* TASK GOAL
Exactly as they appear below, repeat the lines from the one with "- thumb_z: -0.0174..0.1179" through the one with "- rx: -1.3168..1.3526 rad", and no others.

[PROVIDED RECORDS Boundary: Start]

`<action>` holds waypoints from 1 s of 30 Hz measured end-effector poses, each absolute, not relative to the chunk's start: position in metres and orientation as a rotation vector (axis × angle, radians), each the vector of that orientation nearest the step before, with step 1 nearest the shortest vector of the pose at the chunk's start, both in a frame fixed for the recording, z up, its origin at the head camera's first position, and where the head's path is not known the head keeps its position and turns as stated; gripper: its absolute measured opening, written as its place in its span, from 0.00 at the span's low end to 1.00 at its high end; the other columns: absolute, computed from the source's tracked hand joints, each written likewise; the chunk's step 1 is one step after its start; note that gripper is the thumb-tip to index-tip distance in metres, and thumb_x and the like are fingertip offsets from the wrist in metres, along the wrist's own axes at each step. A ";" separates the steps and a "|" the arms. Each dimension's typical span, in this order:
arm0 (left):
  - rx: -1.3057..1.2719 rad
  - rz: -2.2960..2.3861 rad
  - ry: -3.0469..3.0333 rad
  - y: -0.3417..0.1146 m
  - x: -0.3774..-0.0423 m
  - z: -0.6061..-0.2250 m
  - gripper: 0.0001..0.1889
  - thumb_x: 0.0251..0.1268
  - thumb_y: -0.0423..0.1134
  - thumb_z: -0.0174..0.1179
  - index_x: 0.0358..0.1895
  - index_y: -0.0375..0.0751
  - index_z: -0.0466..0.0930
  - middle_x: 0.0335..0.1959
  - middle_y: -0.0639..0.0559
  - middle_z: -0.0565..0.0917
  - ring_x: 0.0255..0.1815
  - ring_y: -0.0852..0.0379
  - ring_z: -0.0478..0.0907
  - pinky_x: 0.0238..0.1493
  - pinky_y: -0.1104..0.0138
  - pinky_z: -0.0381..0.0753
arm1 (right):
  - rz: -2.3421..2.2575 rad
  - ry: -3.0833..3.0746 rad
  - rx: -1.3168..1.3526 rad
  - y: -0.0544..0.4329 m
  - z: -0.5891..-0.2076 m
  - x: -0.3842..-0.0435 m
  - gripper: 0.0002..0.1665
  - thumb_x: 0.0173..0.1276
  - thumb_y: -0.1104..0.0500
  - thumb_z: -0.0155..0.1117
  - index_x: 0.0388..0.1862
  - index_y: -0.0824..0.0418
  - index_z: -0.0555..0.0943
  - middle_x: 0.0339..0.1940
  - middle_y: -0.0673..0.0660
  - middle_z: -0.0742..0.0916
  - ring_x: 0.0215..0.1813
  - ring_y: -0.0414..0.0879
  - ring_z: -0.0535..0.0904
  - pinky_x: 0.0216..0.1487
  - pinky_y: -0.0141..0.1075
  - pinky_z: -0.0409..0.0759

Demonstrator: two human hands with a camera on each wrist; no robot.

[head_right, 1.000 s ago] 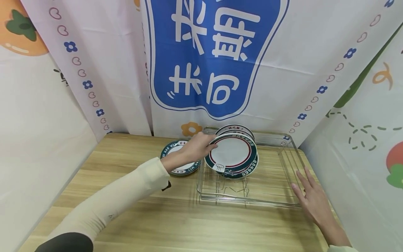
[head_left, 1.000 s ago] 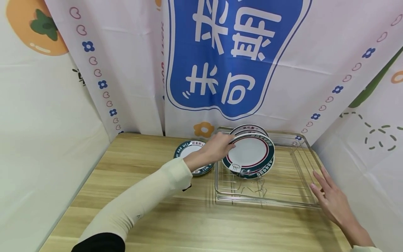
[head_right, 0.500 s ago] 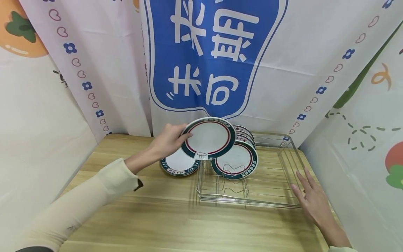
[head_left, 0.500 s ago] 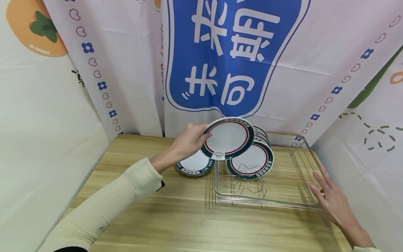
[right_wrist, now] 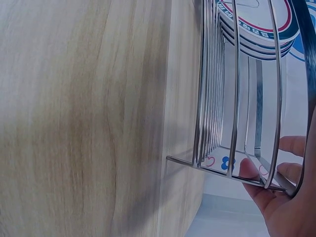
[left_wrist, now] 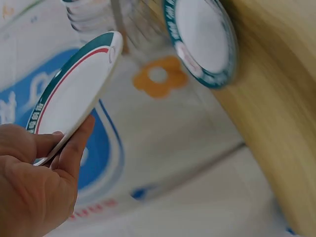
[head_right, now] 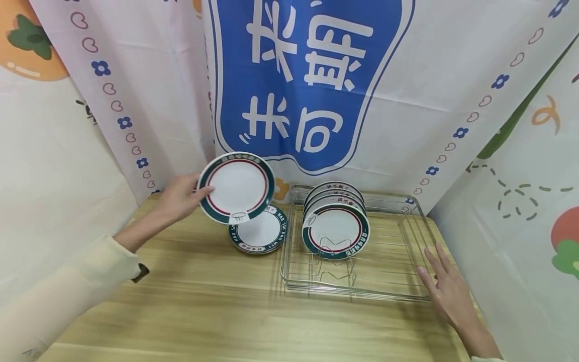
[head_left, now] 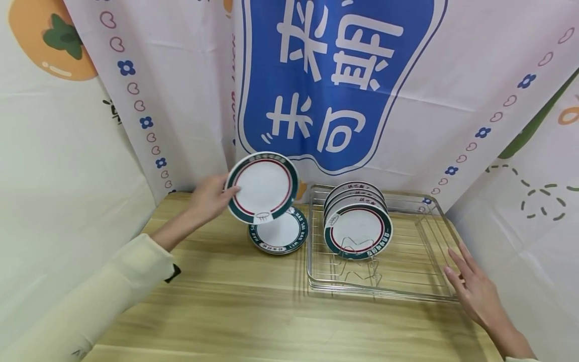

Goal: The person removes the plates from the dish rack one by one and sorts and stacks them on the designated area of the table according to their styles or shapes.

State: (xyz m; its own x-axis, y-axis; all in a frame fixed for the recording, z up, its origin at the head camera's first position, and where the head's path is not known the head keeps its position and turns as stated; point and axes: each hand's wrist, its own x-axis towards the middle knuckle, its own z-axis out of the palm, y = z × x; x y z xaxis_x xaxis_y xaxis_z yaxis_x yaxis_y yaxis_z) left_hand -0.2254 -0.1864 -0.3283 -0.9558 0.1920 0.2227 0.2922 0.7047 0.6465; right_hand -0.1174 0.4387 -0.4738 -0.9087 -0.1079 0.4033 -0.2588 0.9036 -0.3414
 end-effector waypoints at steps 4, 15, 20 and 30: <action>-0.275 -1.052 -2.796 -0.221 -0.229 -0.339 0.18 0.81 0.34 0.58 0.61 0.21 0.79 0.40 0.33 0.89 0.33 0.47 0.86 0.34 0.62 0.84 | 0.558 -2.692 0.278 0.439 -0.474 -0.119 0.31 0.82 0.55 0.58 0.77 0.68 0.72 0.83 0.72 0.65 0.37 0.32 0.80 0.34 0.54 0.79; 0.049 -1.218 -2.891 -0.298 -0.237 -0.377 0.20 0.82 0.36 0.55 0.58 0.17 0.76 0.37 0.32 0.88 0.30 0.52 0.84 0.29 0.66 0.83 | 0.562 -2.692 0.289 0.439 -0.475 -0.122 0.31 0.82 0.55 0.59 0.78 0.68 0.71 0.83 0.72 0.64 0.36 0.37 0.83 0.36 0.58 0.80; 0.235 -1.332 -2.935 -0.321 -0.236 -0.390 0.25 0.83 0.38 0.53 0.64 0.12 0.68 0.32 0.40 0.88 0.27 0.58 0.84 0.28 0.67 0.84 | 0.562 -2.692 0.280 0.439 -0.474 -0.123 0.31 0.82 0.55 0.59 0.78 0.67 0.71 0.83 0.71 0.64 0.37 0.39 0.84 0.36 0.57 0.81; 0.494 -1.693 -2.854 -0.347 -0.228 -0.420 0.32 0.84 0.35 0.49 0.73 0.08 0.51 0.31 0.47 0.85 0.26 0.62 0.86 0.33 0.68 0.88 | 0.544 -2.691 0.300 0.437 -0.474 -0.126 0.32 0.82 0.54 0.59 0.78 0.67 0.71 0.84 0.70 0.64 0.38 0.36 0.83 0.37 0.51 0.82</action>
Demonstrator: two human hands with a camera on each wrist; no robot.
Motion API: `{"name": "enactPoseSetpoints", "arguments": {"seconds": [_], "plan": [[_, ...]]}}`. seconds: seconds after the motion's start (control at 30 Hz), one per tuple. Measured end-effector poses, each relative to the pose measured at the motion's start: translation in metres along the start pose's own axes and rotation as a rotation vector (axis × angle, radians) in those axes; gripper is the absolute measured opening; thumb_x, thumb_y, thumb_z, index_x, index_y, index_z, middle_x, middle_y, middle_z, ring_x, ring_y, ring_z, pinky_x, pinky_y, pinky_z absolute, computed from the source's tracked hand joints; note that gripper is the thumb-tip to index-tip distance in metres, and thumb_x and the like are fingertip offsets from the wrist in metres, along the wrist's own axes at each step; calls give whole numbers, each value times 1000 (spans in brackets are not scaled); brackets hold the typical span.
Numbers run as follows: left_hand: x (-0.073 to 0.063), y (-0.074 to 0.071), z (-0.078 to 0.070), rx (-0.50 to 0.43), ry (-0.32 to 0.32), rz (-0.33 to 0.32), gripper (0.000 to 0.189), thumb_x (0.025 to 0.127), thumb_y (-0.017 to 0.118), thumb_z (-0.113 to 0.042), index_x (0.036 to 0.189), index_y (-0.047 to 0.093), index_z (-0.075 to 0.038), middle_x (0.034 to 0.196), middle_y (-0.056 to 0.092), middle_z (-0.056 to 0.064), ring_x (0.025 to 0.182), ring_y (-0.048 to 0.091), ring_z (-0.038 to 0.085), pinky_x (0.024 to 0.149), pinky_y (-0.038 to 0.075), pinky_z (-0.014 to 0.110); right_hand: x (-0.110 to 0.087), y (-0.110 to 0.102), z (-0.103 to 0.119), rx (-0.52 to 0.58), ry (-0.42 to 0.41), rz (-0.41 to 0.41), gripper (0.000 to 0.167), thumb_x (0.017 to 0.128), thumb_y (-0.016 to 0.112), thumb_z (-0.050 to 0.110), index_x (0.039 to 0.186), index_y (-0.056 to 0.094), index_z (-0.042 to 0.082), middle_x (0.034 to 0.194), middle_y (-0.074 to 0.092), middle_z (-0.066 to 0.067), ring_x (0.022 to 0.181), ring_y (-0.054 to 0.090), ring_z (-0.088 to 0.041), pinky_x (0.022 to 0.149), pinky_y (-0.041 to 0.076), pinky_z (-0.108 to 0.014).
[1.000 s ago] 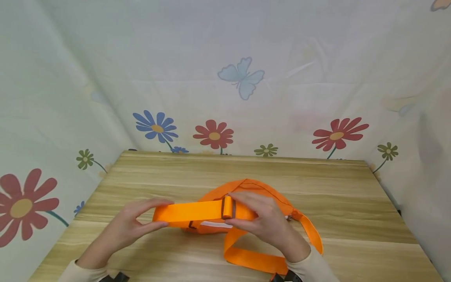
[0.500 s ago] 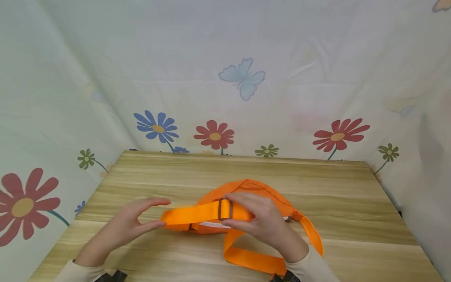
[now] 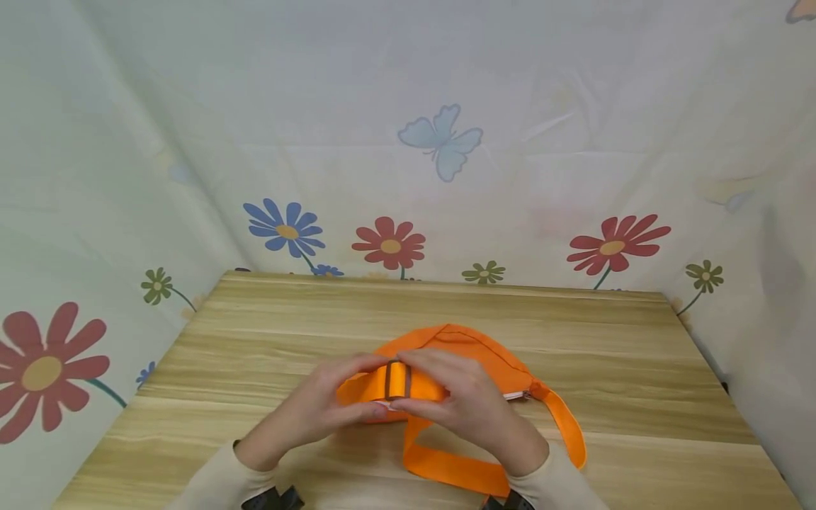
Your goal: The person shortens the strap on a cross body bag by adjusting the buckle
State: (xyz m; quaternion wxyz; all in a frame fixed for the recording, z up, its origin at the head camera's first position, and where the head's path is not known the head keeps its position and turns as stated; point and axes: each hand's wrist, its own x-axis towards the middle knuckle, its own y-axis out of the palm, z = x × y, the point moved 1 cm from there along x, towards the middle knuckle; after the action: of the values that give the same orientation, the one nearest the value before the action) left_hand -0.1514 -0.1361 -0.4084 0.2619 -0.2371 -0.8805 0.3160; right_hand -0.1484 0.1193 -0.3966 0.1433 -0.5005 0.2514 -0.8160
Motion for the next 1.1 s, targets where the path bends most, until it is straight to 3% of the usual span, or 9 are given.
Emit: {"name": "enactPoseSetpoints", "arguments": {"seconds": [0.1, 0.27, 0.47, 0.57, 0.73, 0.9, 1.0, 1.1], "plan": [[3, 4, -1, -3, 20, -24, 52, 94, 86, -26, 140, 68, -11, 138, 75, 3, 121, 73, 22, 108, 60, 43, -1, -3, 0, -24, 5, 22, 50, 93, 85, 34, 132, 73, 5, 122, 80, -7, 105, 78, -25, 96, 61, -21], [-1, -2, 0, 30, 37, -57, 47, 93, 87, -23, 136, 71, -11, 131, 77, 3, 114, 74, 21, 102, 63, 39, -7, -13, -1, -128, 32, 96, 54, 91, 88, 32, 137, 72, 9, 126, 79, -4, 110, 77, -24, 101, 58, -18], [-6, -15, -1, 51, 57, -49, 47, 93, 87, -22, 135, 71, -11, 132, 77, 3, 115, 74, 21, 102, 63, 40, -13, -21, -4, -141, 44, 179, 51, 85, 94, 18, 130, 74, 5, 120, 80, -4, 102, 76, -20, 88, 63, -22], [-8, -19, 2, 53, 39, -55, 47, 93, 87, -22, 135, 71, -12, 130, 77, 1, 115, 73, 19, 103, 63, 40, -17, -24, -7, -119, 60, 153, 50, 83, 95, 14, 128, 75, 6, 117, 80, -4, 98, 75, -18, 85, 61, -18], [-12, -21, 8, 1, 2, -69, 46, 95, 85, -25, 136, 69, -14, 129, 75, -2, 114, 70, 14, 105, 61, 37, -20, -29, -9, -98, 49, 60, 43, 93, 87, 33, 124, 77, 6, 111, 81, -4, 89, 72, -14, 79, 58, -15], [-12, -17, 11, -46, 0, -65, 49, 96, 84, -28, 141, 65, -17, 132, 73, -3, 113, 68, 13, 102, 62, 33, -20, -32, -9, -113, 92, 89, 41, 94, 85, 33, 125, 77, 7, 109, 78, -1, 83, 65, -8, 73, 52, -13], [-10, -15, 10, -2, 10, -62, 57, 93, 87, -33, 143, 64, -21, 134, 71, -4, 113, 67, 13, 99, 62, 33, -20, -34, -9, -133, 125, 125, 38, 93, 87, 31, 123, 76, 11, 109, 76, 2, 84, 63, -6, 74, 54, -15], [-6, -12, 7, 108, 37, -63, 64, 88, 90, -42, 144, 65, -23, 132, 72, -6, 112, 66, 11, 98, 62, 33, -19, -37, -7, -157, 145, 156, 37, 93, 87, 33, 121, 75, 12, 110, 76, 3, 87, 65, -7, 77, 58, -21]]}}
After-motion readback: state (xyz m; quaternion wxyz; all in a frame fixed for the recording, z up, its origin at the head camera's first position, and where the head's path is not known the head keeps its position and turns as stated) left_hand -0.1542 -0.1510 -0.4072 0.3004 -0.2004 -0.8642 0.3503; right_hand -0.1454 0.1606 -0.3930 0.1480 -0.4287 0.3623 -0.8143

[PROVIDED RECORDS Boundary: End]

* WRITTEN SOLUTION
  - thumb_z: -0.0174..0.1179
  - index_x: 0.0358..0.1895
  - index_y: -0.0375..0.0751
  - index_z: -0.0466..0.0930
  - middle_x: 0.0335..0.1959
  - middle_y: -0.0639..0.0559
  - middle_z: -0.0565..0.0917
  - ring_x: 0.0255..0.1815
  - ring_y: -0.0852..0.0379
  - ring_z: -0.0478..0.0907
  - pinky_x: 0.0238..0.1493
  - pinky_y: -0.1104..0.0138
  - pinky_z: -0.0381..0.0753
arm1 (right):
  - rz: -2.3421..2.2575 rad
  - ry: -3.0833..3.0746 rad
  - rx: -1.3168..1.3526 rad

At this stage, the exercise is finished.